┌──

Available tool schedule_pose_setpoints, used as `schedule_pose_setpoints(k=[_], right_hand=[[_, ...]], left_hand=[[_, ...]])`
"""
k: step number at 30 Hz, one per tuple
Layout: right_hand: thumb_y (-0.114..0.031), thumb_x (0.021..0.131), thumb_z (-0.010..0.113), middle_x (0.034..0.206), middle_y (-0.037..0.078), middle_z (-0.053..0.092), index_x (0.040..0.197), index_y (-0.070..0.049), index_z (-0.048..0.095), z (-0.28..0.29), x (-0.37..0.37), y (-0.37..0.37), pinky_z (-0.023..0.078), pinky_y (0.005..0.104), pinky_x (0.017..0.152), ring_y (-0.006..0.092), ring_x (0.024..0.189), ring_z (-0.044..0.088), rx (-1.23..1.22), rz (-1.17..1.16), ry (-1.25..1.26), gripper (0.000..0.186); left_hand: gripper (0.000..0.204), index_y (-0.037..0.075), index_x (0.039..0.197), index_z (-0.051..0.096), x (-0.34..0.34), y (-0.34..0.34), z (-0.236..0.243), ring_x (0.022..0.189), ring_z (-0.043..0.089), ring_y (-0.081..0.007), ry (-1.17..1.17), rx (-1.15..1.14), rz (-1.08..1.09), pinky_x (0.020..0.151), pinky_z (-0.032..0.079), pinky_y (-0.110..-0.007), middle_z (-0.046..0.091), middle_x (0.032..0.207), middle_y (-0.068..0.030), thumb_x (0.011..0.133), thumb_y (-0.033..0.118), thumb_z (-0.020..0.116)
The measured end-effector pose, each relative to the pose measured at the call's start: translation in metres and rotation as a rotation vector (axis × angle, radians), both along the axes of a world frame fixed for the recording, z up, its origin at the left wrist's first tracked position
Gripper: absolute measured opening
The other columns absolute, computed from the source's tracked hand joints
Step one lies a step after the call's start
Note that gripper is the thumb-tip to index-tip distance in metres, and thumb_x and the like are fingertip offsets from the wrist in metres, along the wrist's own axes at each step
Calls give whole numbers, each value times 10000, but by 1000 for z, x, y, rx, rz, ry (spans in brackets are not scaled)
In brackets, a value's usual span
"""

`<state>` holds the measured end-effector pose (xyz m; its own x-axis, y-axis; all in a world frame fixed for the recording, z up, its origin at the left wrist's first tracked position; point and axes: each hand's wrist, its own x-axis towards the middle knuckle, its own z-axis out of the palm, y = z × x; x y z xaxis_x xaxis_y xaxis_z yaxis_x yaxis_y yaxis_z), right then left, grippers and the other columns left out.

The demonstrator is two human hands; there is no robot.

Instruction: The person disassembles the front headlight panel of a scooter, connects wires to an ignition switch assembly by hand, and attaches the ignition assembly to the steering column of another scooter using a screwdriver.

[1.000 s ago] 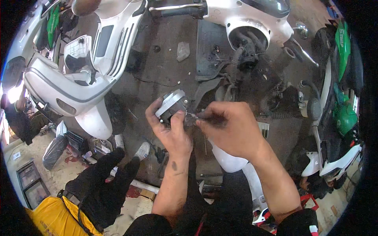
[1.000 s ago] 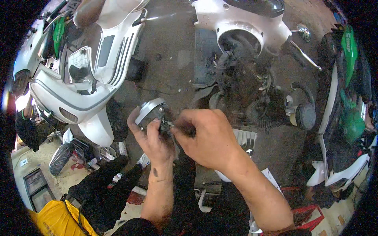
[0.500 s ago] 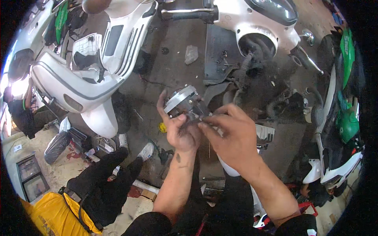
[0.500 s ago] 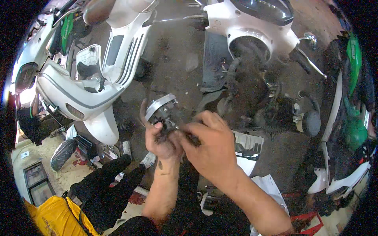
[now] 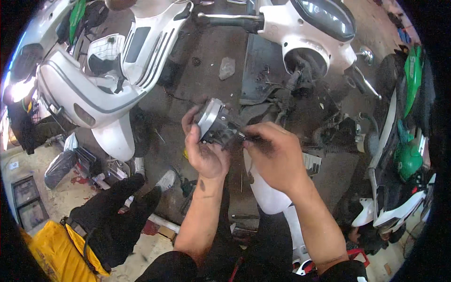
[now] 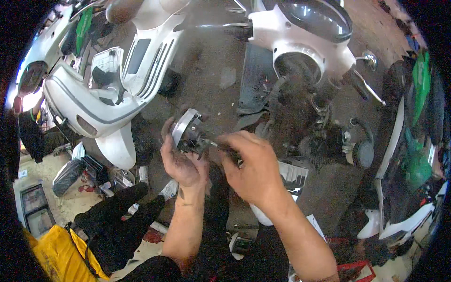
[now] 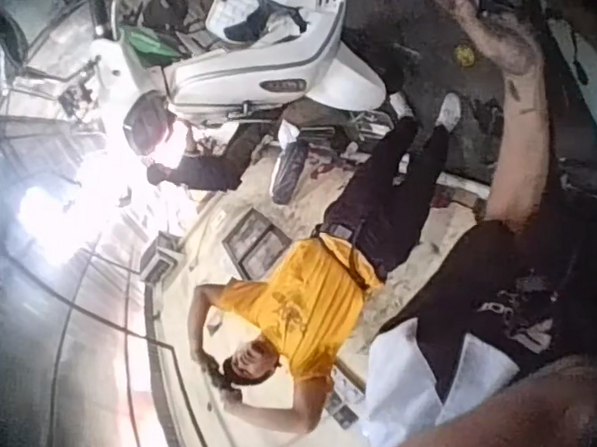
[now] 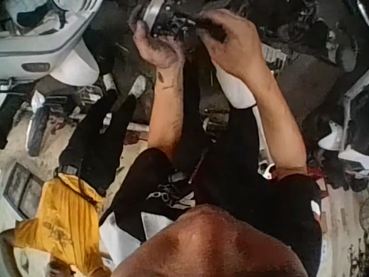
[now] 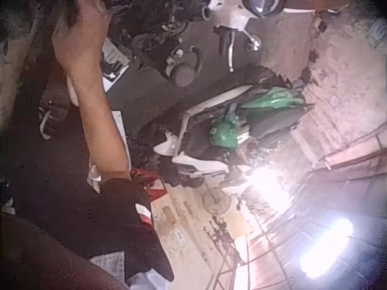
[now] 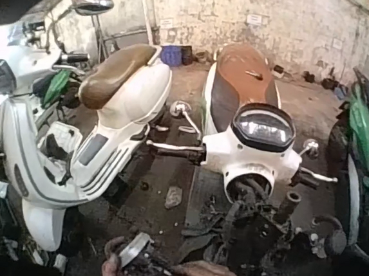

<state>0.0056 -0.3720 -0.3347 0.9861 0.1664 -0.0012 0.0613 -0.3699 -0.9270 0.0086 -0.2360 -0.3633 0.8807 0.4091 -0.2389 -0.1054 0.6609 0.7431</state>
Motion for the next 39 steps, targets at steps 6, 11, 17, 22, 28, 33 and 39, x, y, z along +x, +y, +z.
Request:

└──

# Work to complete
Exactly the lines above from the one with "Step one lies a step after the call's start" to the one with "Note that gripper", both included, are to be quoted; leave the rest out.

# Solution for this exercise
Step one lies a step after the call's start
Note that gripper is the thumb-tip to index-tip distance in metres, and thumb_x and the like are fingertip offsets from the wrist in metres, along the wrist's own axes at each step

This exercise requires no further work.